A defiant President Trump issues first veto over border emergency declaration
The president's veto comes the day after the Senate's embarrassing rebuke.
President Donald Trump on Friday issued the first veto of his presidency, defying a bipartisan rebuke of the national emergency he declared to circumvent Congress to get more money for his proposed southern border wall.
The president invited cameras into the Oval Office to record the moment, saying, "As president, protection of the American people is my highest priority."
Surrounded by law enforcement officials and families of those allegedly killed by undocumented immigrants, he rejected the resolution as "reckless," calling the situation with illegal immigration a "tremendous emergency" and a "tremendous crisis."
"People hate the word invasion, but that's what it is," Trump said.
Attorney General William Barr was on hand to tell the president that his emergency declaration was "clearly consistent with the law."

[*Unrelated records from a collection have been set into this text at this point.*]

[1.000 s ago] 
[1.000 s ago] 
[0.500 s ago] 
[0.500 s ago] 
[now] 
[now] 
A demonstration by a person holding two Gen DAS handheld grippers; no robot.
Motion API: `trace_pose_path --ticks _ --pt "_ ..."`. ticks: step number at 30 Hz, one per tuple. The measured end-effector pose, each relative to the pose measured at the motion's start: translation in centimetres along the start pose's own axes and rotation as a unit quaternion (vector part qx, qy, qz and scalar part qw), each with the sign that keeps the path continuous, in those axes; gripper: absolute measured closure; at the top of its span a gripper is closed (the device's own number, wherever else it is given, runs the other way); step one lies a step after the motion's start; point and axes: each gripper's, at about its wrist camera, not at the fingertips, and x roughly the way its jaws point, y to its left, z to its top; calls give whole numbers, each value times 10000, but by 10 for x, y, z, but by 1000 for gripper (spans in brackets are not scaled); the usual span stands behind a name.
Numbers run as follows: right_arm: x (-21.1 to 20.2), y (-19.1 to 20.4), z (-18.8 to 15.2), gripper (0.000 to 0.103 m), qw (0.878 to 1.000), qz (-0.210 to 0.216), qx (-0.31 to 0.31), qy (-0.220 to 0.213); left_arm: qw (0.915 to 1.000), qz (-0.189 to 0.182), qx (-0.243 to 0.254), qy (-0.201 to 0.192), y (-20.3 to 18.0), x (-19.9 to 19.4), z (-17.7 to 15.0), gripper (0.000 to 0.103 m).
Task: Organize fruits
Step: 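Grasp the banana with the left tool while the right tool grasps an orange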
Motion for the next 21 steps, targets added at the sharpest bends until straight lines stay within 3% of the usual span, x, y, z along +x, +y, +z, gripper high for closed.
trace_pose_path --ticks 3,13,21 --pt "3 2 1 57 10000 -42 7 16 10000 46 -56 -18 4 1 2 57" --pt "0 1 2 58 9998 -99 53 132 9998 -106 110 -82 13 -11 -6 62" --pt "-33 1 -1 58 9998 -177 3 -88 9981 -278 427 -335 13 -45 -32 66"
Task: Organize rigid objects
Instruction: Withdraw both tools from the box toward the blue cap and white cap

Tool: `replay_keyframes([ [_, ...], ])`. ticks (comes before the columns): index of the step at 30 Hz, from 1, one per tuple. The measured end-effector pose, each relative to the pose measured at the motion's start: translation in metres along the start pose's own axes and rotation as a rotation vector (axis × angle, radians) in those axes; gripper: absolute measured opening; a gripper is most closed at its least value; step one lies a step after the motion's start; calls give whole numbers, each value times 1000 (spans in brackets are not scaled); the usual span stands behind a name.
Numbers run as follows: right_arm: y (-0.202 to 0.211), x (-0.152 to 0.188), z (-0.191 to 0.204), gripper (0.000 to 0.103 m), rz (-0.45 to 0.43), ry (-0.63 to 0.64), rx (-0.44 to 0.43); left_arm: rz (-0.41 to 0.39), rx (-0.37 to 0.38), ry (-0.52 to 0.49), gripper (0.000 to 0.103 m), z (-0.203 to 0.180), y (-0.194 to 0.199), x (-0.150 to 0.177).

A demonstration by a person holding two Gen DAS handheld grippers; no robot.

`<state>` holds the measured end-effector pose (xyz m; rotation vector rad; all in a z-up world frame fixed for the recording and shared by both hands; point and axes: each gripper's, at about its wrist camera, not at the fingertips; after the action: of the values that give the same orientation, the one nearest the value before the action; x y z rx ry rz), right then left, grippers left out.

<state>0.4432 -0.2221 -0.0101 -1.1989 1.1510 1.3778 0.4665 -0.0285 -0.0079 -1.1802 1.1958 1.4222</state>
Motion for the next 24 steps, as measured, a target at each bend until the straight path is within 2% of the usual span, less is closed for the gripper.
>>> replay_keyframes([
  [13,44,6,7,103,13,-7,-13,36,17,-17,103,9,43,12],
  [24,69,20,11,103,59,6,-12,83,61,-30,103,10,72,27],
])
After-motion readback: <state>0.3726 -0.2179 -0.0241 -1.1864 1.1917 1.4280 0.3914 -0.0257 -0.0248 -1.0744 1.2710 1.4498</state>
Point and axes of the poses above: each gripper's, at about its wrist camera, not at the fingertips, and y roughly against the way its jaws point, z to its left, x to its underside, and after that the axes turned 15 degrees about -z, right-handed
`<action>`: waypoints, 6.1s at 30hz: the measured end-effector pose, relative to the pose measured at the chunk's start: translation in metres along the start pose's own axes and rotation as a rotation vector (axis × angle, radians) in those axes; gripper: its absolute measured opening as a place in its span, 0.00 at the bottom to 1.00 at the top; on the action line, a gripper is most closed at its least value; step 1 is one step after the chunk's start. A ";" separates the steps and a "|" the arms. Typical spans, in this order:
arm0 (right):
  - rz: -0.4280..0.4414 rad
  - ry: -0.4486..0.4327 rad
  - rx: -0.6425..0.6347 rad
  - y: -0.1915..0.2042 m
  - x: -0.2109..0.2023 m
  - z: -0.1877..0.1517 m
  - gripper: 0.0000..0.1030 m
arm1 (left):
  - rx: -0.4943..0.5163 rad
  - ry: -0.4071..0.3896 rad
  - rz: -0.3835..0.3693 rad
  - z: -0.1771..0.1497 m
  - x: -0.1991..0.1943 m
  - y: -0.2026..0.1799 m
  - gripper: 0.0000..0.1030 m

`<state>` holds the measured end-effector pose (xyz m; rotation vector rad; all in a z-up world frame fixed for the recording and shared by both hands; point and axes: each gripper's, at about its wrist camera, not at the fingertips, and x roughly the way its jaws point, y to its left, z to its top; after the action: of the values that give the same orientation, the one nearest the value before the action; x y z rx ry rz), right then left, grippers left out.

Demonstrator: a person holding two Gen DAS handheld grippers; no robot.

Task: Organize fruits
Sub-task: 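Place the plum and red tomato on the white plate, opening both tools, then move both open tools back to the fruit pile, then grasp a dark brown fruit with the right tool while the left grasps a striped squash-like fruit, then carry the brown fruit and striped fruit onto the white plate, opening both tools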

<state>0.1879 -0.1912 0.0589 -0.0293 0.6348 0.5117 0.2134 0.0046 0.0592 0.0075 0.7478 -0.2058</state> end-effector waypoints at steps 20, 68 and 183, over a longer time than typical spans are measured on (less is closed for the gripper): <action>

Homeland Security Secretary Kirstjen Nielsen told him that the fact that it was an emergency was "undeniable."
The president's veto was in response to a resolution that passed the Senate Thursday with the support of 12 Republican senators, who joined Democrats in voting down the president's action as executive overreach. The House had previously passed the measure.
Shortly after the president issued his veto, Senate Democratic Leader Chuck Schumer issued a statement saying the president had chosen to "trample on the Constitution."
“It is no surprise that the president holds the rule of law and our Constitution in minimal regard. There is no emergency; Congress has refused to fund his wall multiple times; Mexico won’t pay for it; and a bipartisan majority in both chambers just voted to terminate his fake emergency," Schumer said.
“While the president has chosen to trample all over the Constitution, we Democrats in the Senate will never stop defending our country from an overreaching president,” he said.
House Speaker Nancy Pelosi called it "a power grab."
“The House and Senate resoundingly rejected the President’s lawless power grab, yet the President has chosen to continue to defy the Constitution, the Congress and the will of the American people," she said in a statement.
“On March 26, the House will once again act to protect our Constitution and our democracy from the President’s emergency declaration by holding a vote to override his veto," she said. “House Republicans will have to choose between their partisan hypocrisy and their sacred oath to support and defend the Constitution.”
Even though the resolution passed both the House and Senate, it's unlikely there would be enough votes to override his veto.
Regardless, the president and White House had engaged in a behind-the-scenes lobbying effort of Senate Republicans in the days before the Senate vote, which amounted to a stunning rejection of the president in his effort to advance one of his central policy priorities.
Within minutes of the Senate vote, he sent a one-word tweet: "VETO!"
Prior to that vote, the president seemed nonchalant about the prospect of having the issue his first veto but also accused Republicans of "overthinking" the issue as he sought to boil it down to a matter of border security.
"I'll probably have to veto. It won't be overturned and the legal scholars say it's totally constitutional," Trump said on Thursday. "It is very important. It is a border security vote. It is pure and simple, a vote for border security."
On Friday, he tweeted that he'd "like to thank all of the Great Republican Senators who bravely voted for Strong Border Security and the Wall."